→ **Instructions for the task**
Reproduce all of the data exactly, with no line skipped.

• • •

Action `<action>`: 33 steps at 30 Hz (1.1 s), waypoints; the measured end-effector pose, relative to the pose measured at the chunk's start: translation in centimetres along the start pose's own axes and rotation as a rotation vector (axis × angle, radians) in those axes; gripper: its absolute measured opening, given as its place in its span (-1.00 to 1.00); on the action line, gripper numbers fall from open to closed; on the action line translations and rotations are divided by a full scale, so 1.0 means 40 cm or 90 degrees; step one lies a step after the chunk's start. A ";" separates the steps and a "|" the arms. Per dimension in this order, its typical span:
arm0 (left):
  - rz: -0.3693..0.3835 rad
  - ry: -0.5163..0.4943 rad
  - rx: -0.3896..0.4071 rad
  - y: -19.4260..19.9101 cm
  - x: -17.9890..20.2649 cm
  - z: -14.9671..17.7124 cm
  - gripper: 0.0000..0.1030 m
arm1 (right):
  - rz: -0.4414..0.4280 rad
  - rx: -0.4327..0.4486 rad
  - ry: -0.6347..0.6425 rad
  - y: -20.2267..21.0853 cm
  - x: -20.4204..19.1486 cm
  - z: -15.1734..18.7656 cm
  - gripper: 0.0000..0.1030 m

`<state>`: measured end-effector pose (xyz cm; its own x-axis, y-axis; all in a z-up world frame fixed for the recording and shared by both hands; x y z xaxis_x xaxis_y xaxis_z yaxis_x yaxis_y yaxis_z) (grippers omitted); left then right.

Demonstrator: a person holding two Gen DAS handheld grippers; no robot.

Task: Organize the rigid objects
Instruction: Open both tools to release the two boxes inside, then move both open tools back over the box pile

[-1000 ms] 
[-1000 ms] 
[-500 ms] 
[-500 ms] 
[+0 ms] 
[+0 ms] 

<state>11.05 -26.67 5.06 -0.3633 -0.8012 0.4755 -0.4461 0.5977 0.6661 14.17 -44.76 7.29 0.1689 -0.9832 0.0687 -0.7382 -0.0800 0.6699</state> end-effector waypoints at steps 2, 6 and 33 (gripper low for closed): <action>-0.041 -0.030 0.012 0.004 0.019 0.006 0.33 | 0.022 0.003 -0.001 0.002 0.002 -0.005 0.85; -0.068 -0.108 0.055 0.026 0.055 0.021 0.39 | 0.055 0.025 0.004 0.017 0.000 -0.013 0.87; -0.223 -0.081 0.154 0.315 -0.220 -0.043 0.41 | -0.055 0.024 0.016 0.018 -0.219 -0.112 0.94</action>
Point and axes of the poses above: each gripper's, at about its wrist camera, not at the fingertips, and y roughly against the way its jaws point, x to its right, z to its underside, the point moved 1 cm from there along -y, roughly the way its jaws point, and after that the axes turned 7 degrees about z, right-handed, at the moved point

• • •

→ **Response area**
Action `<action>`: 33 steps at 30 Hz (1.1 s), waypoints; the measured end-effector pose, relative to the pose measured at the chunk's start: translation in centimetres along the start pose's own axes and rotation as a rotation vector (axis × angle, radians) in those axes; gripper: its absolute measured opening, given as its place in its span (-1.00 to 1.00); on the action line, gripper numbers fall from open to closed; on the action line translations and rotations are divided by a full scale, so 1.0 means 40 cm or 90 degrees; step one lies a step after the chunk's start. A ";" separates the steps and a "|" the arms. Per dimension in this order, its typical span:
arm0 (left):
  - rz: -0.3693..0.3835 rad
  - ry: -0.5163..0.4943 rad
  - rx: -0.3896..0.4071 rad
  - y: -19.4260..19.9101 cm
  - x: -17.9890..20.2649 cm
  - z: -14.9671..17.7124 cm
  - gripper: 0.0000..0.1030 m
arm1 (right):
  - rz: -0.4414..0.4280 rad
  - rx: -0.4327..0.4486 rad
  - ry: -0.6347..0.6425 rad
  - y: -20.2267..21.0853 cm
  - x: -20.4204..19.1486 cm
  - z: -15.1734..18.7656 cm
  - gripper: 0.0000..0.1030 m

`<state>`: measured end-effector pose (xyz cm; its own x-axis, y-axis; all in a z-up world frame fixed for the recording and shared by both hands; x y z xaxis_x xaxis_y xaxis_z yaxis_x yaxis_y yaxis_z) (grippers omitted); left then right.

Demonstrator: a person holding two Gen DAS handheld grippers; no robot.

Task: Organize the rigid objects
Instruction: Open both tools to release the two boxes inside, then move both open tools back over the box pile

[-1000 ms] 
[-1000 ms] 
[-500 ms] 
[-500 ms] 
[+0 ms] 
[+0 ms] 

<state>11.05 -26.67 5.06 -0.3633 -0.8012 0.4755 -0.4461 0.5977 0.6661 14.17 -44.76 7.29 0.1689 -0.9832 0.0687 -0.7382 -0.0800 0.6699</state> end-effector waypoints at steps 2, 6 and 33 (gripper low for closed): <action>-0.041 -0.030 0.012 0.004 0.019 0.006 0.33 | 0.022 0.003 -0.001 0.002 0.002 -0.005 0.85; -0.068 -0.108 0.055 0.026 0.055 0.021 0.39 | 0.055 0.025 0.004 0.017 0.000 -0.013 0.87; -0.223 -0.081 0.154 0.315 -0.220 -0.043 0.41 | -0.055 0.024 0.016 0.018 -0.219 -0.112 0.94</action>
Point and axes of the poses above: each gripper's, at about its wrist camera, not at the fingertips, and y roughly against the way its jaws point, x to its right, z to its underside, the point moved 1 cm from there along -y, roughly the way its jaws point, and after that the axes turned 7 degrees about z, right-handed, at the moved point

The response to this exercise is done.